Im Irak haben die USA seit Kriegsbeginn über 1.000 Soldaten verloren. Das ist, unabhängig davon, welche Haltung man zur Politik George W. Bushs einnimmt, für die jeweils betroffene amerikanische Familie eine furchtbare Katastrophe. Schätzungen von Amnesty International zufolge sind aber gleichzeitig 10.000 Iraker ums Leben gekommen, die Iraker haben also zehnmal mehr Opfer zu beklagen als ihre "Befreier". [2] Gleiches geschieht in Israel. Seit Beginn der zweiten Intifada im September 2000 sind nach Angaben der UN 949 Israelis getötet worden, die Palästinenser hatten jedoch im selben Zeitraum 3.553 Tote zu beklagen - fast viermal soviel. [3]

Diese Gegenüberstellung soll keine Rechtfertigung des Terrors bedeuten. Aber die Frage muß erlaubt sein, ob wir den Haß und die Gewalt, die uns (den westlichen Demokratien) momentan entgegenschlägt, richtig einordnen. Und ob wir dabei die vielen Opfer der anderen Seite nicht gedankenlos übersehen. Eine tschetschenische, irakische oder palästinensische Mutter trauert nämlich um ihren Sohn genauso wie eine spanische oder amerikanische. Gleichwohl leiden wir mit letzteren viel mehr mit, fühlen uns emotional derart beteiligt, als habe es uns selbst getroffen. Der ebenso grausame Tod tschetschenischer Kinder berührt uns hingegen kaum. Zumindest nicht in gleichem Ausmaß. Pressemeldungen über deren Sterben sind relativ selten. Die tschetschenischen Kinder finden einen stillen, von der Weltöffentlichkeit meist unbeachteten Tod. Es sei denn, es passiert ein spektakulärer Anschlag.

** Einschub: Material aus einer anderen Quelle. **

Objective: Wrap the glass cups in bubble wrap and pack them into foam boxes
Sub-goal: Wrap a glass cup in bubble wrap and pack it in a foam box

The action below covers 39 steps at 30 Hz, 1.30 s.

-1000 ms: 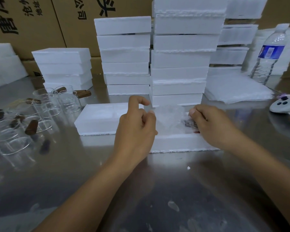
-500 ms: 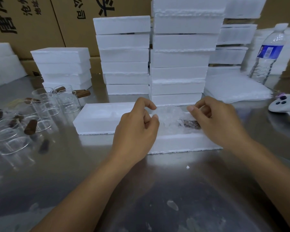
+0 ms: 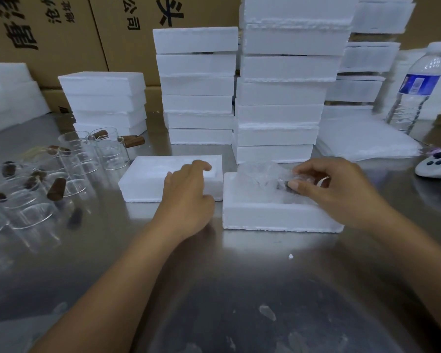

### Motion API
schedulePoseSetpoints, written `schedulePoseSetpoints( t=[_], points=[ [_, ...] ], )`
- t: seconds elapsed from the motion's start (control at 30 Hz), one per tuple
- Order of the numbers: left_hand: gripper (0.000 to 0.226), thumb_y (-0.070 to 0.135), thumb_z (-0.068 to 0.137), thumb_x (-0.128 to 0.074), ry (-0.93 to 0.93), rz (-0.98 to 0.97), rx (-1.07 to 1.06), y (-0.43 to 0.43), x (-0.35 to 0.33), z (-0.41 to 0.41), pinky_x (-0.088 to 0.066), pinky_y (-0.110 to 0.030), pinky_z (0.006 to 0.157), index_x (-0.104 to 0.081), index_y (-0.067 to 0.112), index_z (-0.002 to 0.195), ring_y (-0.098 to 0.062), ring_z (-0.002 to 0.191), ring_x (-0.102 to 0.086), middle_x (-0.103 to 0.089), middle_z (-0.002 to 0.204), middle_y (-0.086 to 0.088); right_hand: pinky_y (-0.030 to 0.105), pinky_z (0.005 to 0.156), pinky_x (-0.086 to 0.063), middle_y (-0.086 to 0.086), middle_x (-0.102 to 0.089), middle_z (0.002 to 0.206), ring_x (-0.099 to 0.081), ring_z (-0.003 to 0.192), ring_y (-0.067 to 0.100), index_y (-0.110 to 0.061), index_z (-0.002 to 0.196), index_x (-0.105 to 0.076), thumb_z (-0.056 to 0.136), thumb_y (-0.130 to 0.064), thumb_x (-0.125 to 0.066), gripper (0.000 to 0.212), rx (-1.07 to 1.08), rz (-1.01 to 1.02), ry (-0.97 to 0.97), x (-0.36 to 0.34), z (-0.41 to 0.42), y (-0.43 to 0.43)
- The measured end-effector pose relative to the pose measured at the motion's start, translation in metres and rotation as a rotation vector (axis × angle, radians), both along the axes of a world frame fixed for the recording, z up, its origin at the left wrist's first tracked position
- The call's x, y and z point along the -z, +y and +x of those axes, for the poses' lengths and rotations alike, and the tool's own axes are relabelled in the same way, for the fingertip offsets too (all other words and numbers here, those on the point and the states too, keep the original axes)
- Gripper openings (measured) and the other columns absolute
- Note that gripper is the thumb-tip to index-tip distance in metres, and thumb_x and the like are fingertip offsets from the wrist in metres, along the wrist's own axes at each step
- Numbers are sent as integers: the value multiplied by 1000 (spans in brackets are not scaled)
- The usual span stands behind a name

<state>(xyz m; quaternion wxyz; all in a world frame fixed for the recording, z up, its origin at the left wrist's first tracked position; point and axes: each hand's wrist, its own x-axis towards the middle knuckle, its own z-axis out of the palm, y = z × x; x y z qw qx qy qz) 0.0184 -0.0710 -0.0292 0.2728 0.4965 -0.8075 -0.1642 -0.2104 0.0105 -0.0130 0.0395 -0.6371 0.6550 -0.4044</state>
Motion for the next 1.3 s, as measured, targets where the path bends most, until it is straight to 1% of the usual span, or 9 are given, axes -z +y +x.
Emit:
schedulePoseSetpoints(
  t=[0.17, 0.33, 0.47, 0.57, 0.73, 0.9, 1.0, 1.1, 1.3],
  points=[
    [46, 15, 85, -62, -106, -151, 6, 1, 3, 4, -24, -32, 101, -46, 24, 127, -23, 111, -44, -54, 115, 1, 6, 63, -39, -13, -64, 87, -56, 79, 1, -44, 87, -59, 65, -45, -74, 27, -16, -23, -78, -5, -3, 2],
    [45, -2, 86, -55, 17, -183, 60, 1, -2, 7, -27, -22, 90, -50, 24, 123, -19, 112, -41, -42, 103, 9, 10, 83, -34, -29, -51, 118, -46, 113, -10, -52, 110, -49, 45, -64, -68, 68, -138, 191, -124, -14, -21, 10],
    [42, -2, 89, -56, 184, -341, 68, 5, -18, 7, -25, -4, 83, -51, 16, 126, -11, 102, -41, -42, 103, 8, 12, 94, -34, -30, -43, 124, -42, 120, -3, -49, 126, -40, 41, -62, -70, 92, -195, 414, -122, -9, -26, 11],
    [44, -2, 88, -58, 334, -460, 65, 12, -32, 10, -23, 6, 84, -49, 12, 129, 0, 98, -38, -45, 107, 6, 16, 100, -31, -28, -43, 126, -40, 119, -4, -47, 128, -41, 40, -65, -70, 94, -161, 390, -134, -4, -19, 10],
    [33, 4, 87, -61, 662, -532, 169, 23, -56, 16, -41, -12, 96, -55, 19, 115, -4, 102, -57, -59, 112, 0, 15, 98, -23, -24, -37, 132, -33, 122, -6, -43, 131, -38, 41, -78, -59, 99, -90, 247, -102, 11, 5, 2],
    [30, 15, 76, -73, 1207, -217, 339, 20, -69, 27, -49, -39, 95, -63, 14, 103, -20, 107, -65, -72, 100, 7, 19, 100, -23, -27, -34, 130, -30, 125, -4, -39, 140, -32, 49, -84, -48, 103, -77, 232, -42, 13, 7, 1],
    [17, 12, 77, -65, 1504, 147, 569, 15, -70, 32, -45, -34, 100, -69, 20, 91, -15, 107, -62, -72, 95, 9, 19, 97, -26, -28, -40, 129, -36, 121, -4, -40, 138, -34, 59, -82, -40, 90, -64, 169, -108, 11, 9, 2],
    [19, 11, 80, -57, 1770, 518, 721, 17, -65, 30, -47, -35, 99, -67, 18, 95, -15, 111, -62, -72, 96, 5, 15, 89, -32, -35, -49, 119, -44, 108, -18, -52, 126, -41, 64, -87, -35, 72, -72, 38, -359, 8, 15, 5],
    [33, 9, 63, -70, 1899, 747, 811, 22, -53, 16, -54, -44, 87, -69, 8, 95, -24, 104, -67, -70, 105, -5, 28, 75, -43, -9, -72, 82, -68, 76, 8, -41, 107, -54, 75, -74, -33, 51, -143, -92, -655, -4, 16, -1]
  ],
)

Den Terror zu besiegen ist fast unmöglich. Zumindest dann nicht, wenn man sich keine Gedanken über dessen Ursache macht. So wird beispielsweise häufig darauf hingewiesen, daß die Attentäter des 11. September gar nicht den ungebildeten und verarmten Massen Arabiens angehörten. Im Gegenteil, als Akademiker und Auslandsstudenten waren sie vielmehr privilegiert. Folglich könne die These vom Kampf zwischen Arm und Reich nicht stimmen. Doch diese Argumentation zeugt von wenig Geschichtskenntnis. Fast immer entstammten die Anführer von Revolutionen den gebildeten Schichten ihres Volkes. Das war etwa bei der amerikanischen, französischen und russischen Revolution der Fall. Revolutionen, die in den letzten 250 Jahren die politische Landschaft dieses Planeten zweifellos entscheidend verändert haben. Und der beste Helfer von Revolutionären war schon immer die Ignoranz der Herrschenden.

Nun mögen einige den Vergleich von Osama bin Laden oder Mohammed Atta mit George Washington empört zurückweisen. Doch gilt das auch für Robespierre und Lenin? Von seinem Selbstverständnis her steht Osama bin Laden vermutlich auf der gleichen Stufe. Was er versucht, ist die revolutionäre Umgestaltung der globalen Machtverhältnisse. Ob uns das paßt oder nicht. Um Erlaubnis haben Revolutionäre sowieso nie nachgefragt. Wichtig für Revolutionäre ist demgegenüber die Zustimmung derer, die sie zu vertreten vorgeben. Und wer kann bestreiten, daß bin Laden bei den Massen in den islamischen Staaten mit großer Sympathie rechnen kann. Für uns unverständlich, aber Fakt. Das zu bestreiten, bloß weil es uns nicht gefällt und unseren Werten zuwiderläuft, wäre fatal.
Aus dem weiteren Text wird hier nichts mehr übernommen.